The style of the album was in the group's familiar pop mould, but with a shift towards more lightweight themes. The single "Goodbye Goodbye" was a more sombre affair and its failure in the charts led to the next two singles being aimed more at the children's market. "Papa Louis" was about a circus, while "Taxi" was a tale of a man and woman meeting in a taxi. The album, like the group's others was produced by manager Tony Hiller, it continued his trend for short songs, with many of the tracks being less than three minutes, a largely outdated concept at the time given the rise of disco music which was at its peak at the time, which favoured longer-length songs. Music Week said of "Goodbye Goodbye" that it was a change in pace from their previous single, calling it a brave "slow-pounder with the line music almost that of 'Hey Jude'. Should do fairly well or disappear."

According to member Sandra Stevens, the group had undertaken many photo shoots for the album cover, but ultimately, a painting of the group (in a hot air balloon) was used. The artwork was by Dawson Thomas.
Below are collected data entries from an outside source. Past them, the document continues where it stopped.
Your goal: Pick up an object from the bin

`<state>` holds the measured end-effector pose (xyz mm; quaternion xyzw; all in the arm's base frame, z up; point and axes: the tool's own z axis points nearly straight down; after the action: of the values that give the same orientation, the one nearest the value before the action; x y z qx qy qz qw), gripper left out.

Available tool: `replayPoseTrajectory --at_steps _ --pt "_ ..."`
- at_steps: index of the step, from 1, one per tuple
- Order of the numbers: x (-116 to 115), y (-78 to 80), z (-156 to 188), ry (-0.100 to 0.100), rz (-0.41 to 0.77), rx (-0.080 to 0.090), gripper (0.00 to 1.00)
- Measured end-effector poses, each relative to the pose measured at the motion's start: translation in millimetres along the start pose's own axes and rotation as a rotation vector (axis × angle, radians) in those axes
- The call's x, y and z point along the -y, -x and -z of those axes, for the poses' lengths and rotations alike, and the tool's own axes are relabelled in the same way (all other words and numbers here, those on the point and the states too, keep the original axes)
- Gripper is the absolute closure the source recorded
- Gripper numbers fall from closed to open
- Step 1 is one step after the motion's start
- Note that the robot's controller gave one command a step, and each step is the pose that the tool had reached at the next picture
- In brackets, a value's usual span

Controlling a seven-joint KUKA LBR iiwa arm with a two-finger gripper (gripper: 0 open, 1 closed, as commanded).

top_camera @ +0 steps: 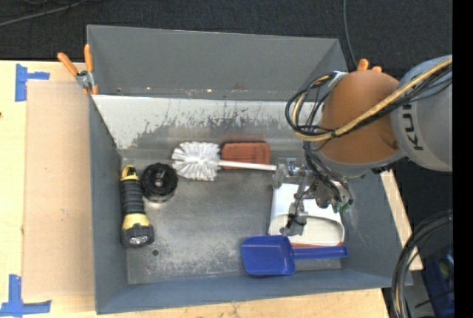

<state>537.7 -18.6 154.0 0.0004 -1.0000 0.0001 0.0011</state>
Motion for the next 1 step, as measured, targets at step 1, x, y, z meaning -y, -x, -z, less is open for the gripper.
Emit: replayPoseTrajectory --at_steps 1 --pt "0.0 0.0 0.0 0.000 0.000 0.000 0.00"
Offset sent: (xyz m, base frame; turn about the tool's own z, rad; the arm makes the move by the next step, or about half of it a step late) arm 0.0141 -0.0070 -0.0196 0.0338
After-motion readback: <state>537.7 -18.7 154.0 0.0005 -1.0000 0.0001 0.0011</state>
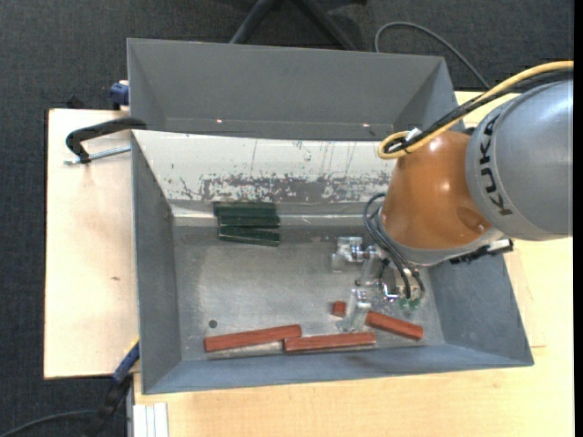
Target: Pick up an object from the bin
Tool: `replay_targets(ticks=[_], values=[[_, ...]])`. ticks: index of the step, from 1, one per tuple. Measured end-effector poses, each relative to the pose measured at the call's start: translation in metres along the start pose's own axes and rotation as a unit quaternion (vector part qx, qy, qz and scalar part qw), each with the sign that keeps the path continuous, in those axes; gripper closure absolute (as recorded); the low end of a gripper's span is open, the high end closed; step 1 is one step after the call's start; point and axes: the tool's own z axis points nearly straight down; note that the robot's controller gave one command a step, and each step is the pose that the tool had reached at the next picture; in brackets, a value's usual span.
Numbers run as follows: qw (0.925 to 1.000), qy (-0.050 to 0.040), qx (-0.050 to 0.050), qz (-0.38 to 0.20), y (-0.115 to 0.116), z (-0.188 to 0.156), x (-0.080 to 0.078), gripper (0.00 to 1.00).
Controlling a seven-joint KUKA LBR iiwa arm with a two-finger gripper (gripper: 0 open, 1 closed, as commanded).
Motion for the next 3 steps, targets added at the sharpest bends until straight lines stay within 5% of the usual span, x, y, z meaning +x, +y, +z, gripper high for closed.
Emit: replay_targets(ticks=[1,2,3], values=[[0.9996,0.0059,0.002,-0.028,-0.057,0.051,0.006,0.00],[0.9999,0.0004,0.004,-0.012,-0.138,0.048,-0.005,0.00],[0.9999,0.0044,0.002,-0.016,-0.133,0.047,-0.004,1.00]])
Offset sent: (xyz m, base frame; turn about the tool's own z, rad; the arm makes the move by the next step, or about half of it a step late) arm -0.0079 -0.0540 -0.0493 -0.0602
The album has never been released on Compact disc, but was released as a digital download in July 2019. It was released along with the previous album B for Brotherhood and several bonus tracks.

== Track listing ==
All tracks composed by Hiller, Sheriden and Lee

Side One
1. "Papa Louis" – 2:27
2. "Sleeping Beauty" – 2:29
3. "Light from Your Window" – 2:57
4. "Tell Me How" – 3:01
5. "Taxi" – 2:33
6. "Middle of the Night" – 3:07

Side Two
1. "Olé Olé" – 2:32
2. "Higher Than High" – 3:06
3. "Part of My Life" – 3:00
4. "Lonely One" – 2:42
5. "Gypsy" – 2:36
6. "Goodbye Goodbye" – 3:25

== Personnel ==
- Martin Lee – Vocals (no lead vocals)
- Lee Sheriden – Musical Director, Vocals (no lead vocals)
- Nicky Stevens – Joint lead vocals on "Light from Your Window", "Taxi", "Middle of the Night"
- Sandra Stevens – Lead vocals on "Gypsy" and joint lead vocals on "Light from Your Window", "Taxi", "Middle of the Night"
- Tony Hiller - Producer

== Singles ==
- 15 September 1978 — "Middle of the Night" / "When Summer's Gone"
- 5 January 1979 — "Goodbye Goodbye" / "Better to Have Loved"
- 13 April 1979 — "Papa Louis" / "For You"
- 29 June 1979 — "Taxi" / "Hi Ho (Together We Go)"
None of the B-sides were featured on the album. "When Summer's Gone" had featured on the group's previous studio album, B for Brotherhood. An alternate recording of "Hi Ho (Together We Go)" was released in countries outside the UK. Release dates from the New Releases booklets.